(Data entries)
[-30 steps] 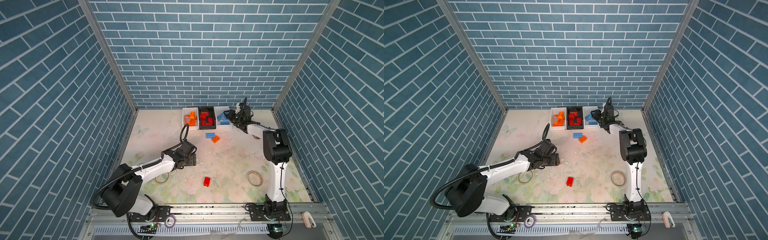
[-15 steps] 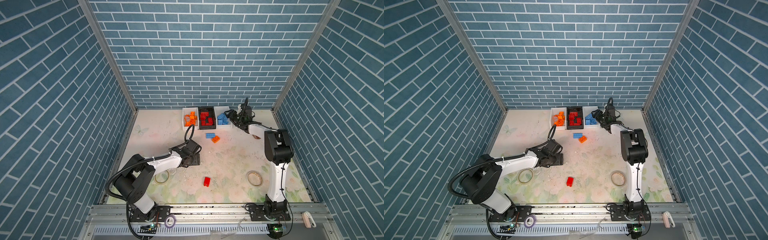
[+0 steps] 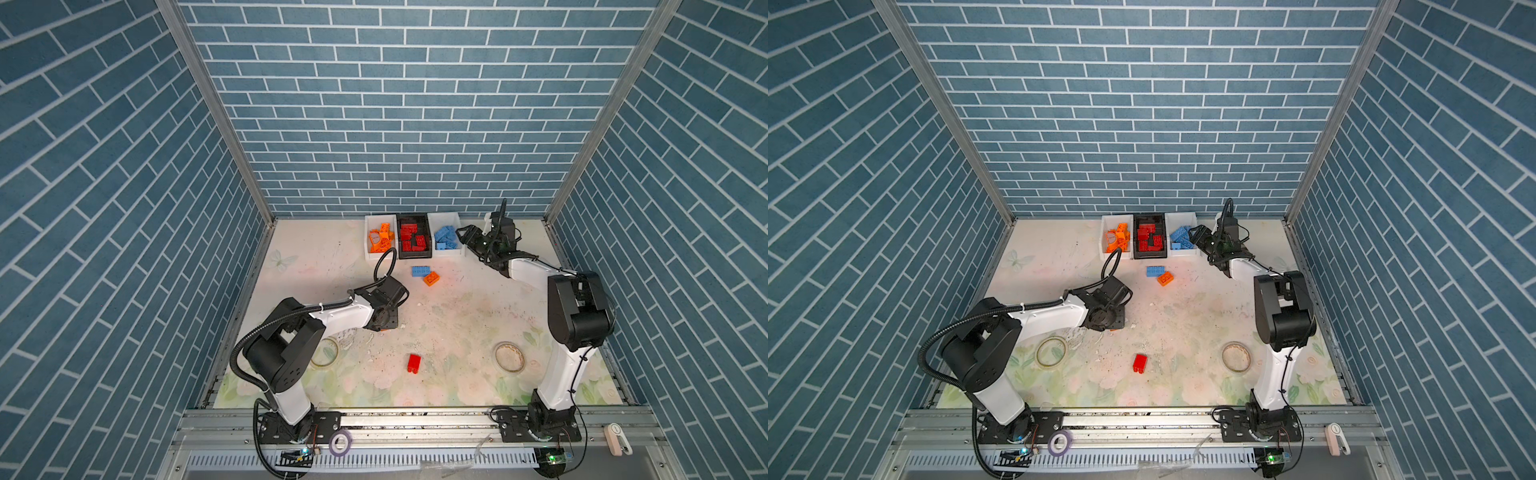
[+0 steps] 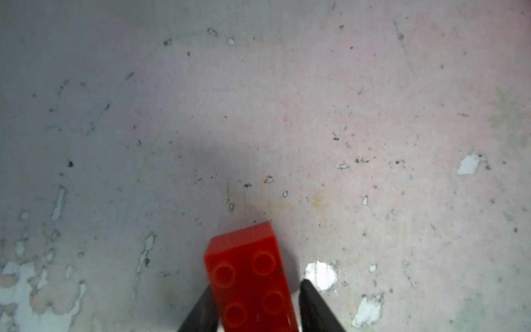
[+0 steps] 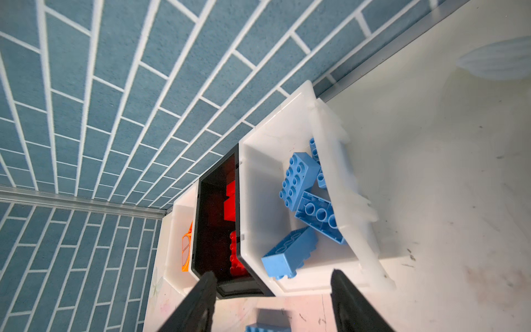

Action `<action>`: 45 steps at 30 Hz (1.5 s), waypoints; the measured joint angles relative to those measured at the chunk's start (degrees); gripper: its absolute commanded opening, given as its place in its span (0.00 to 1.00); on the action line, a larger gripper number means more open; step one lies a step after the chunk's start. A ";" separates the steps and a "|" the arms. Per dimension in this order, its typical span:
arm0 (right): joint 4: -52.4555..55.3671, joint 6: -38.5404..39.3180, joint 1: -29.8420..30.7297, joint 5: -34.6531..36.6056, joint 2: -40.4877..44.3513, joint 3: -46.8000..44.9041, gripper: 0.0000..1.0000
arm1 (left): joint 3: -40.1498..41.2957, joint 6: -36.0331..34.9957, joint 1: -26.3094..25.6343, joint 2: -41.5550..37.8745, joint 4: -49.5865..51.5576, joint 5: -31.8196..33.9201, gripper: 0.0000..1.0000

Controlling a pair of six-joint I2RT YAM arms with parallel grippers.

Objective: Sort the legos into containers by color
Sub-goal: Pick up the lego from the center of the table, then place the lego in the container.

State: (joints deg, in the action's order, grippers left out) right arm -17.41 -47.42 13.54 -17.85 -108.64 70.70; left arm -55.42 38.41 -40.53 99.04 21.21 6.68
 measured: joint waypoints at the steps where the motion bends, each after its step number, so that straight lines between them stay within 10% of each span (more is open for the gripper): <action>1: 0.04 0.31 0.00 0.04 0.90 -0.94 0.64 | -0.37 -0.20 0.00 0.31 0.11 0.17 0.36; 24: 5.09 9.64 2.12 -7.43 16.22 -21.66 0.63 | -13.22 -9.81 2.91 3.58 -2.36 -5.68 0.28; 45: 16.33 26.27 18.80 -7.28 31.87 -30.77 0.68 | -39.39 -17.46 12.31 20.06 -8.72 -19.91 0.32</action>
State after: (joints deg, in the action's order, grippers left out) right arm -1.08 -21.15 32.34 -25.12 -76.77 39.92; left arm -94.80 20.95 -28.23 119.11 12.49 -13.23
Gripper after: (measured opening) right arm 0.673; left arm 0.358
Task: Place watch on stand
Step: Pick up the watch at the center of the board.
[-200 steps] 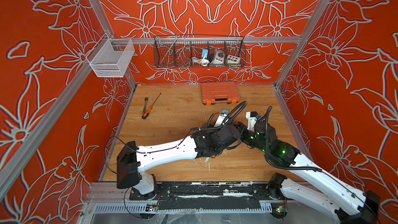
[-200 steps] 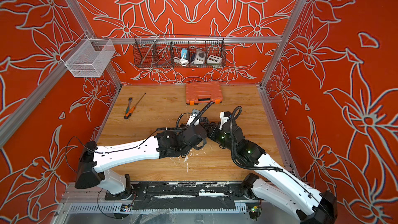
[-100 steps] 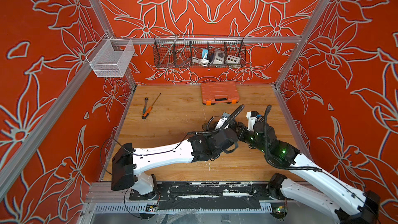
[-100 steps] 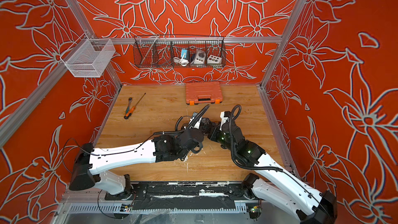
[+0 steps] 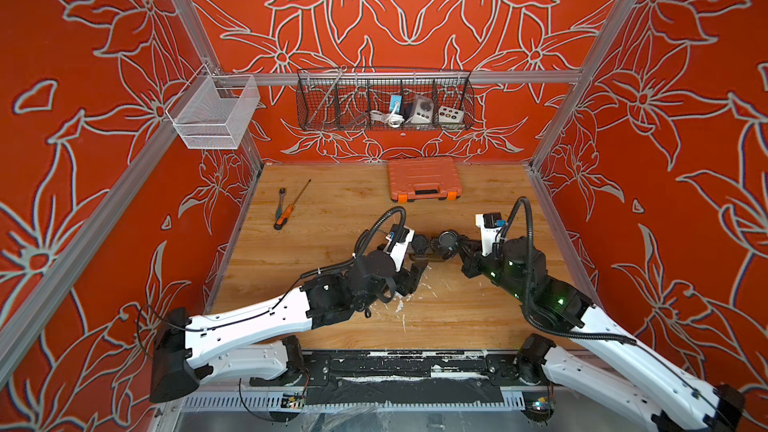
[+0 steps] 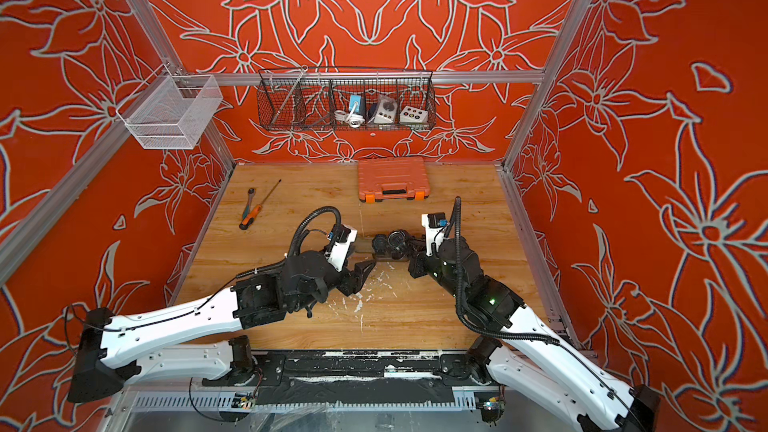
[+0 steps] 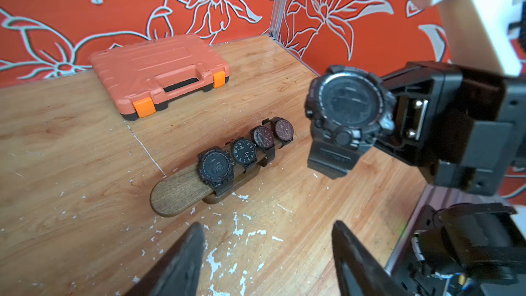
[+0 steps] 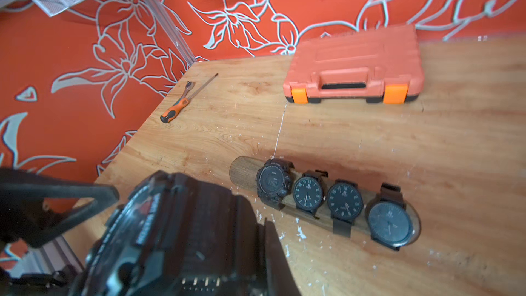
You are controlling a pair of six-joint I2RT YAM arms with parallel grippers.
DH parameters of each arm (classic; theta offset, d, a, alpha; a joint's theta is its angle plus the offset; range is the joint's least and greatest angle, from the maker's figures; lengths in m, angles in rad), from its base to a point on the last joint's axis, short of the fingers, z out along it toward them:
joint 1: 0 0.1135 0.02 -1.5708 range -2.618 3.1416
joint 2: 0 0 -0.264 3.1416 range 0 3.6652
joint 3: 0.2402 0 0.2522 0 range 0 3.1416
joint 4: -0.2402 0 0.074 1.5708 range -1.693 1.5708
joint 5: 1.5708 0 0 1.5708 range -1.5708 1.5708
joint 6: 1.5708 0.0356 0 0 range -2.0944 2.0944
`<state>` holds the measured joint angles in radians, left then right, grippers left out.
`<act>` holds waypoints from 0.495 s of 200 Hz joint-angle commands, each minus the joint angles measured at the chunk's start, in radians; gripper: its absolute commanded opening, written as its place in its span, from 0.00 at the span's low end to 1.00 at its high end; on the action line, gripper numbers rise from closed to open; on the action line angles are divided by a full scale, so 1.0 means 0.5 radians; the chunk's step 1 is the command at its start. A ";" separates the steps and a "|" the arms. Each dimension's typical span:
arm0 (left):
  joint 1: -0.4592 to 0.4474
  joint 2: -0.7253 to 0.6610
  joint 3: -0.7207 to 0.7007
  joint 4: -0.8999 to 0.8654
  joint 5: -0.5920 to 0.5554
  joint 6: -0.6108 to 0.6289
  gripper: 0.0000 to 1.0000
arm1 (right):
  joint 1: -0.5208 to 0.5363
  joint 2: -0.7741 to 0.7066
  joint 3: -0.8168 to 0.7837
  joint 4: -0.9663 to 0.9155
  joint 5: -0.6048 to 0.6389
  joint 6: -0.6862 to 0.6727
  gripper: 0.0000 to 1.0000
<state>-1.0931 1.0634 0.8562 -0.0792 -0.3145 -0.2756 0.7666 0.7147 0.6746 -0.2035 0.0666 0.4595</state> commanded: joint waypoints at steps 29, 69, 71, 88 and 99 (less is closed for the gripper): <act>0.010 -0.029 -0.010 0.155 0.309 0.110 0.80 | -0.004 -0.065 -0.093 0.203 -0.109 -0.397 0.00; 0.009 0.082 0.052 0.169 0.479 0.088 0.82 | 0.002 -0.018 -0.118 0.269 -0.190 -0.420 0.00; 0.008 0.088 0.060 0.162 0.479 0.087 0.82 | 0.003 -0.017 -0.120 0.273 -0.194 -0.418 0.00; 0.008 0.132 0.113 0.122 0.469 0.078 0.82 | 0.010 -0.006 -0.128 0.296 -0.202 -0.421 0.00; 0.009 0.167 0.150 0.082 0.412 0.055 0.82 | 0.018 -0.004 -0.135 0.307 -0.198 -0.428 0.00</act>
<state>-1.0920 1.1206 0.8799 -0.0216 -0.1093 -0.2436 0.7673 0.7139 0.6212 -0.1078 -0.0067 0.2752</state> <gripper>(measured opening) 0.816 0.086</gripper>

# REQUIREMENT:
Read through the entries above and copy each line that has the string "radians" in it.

# FINAL ANSWER:
`<state>` holds the measured joint angles in radians, left then right, grippers left out.
`<act>` holds waypoints from 0.495 s of 200 Hz joint-angle commands, each minus the joint angles measured at the chunk's start, in radians; gripper: its absolute commanded opening, written as its place in its span, from 0.00 at the span's low end to 1.00 at its high end; on the action line, gripper numbers rise from closed to open; on the action line angles are divided by a full scale, so 1.0 means 0.5 radians; the chunk's step 1 is the command at its start. A ";" separates the steps and a "|" the arms. Each dimension's typical span:

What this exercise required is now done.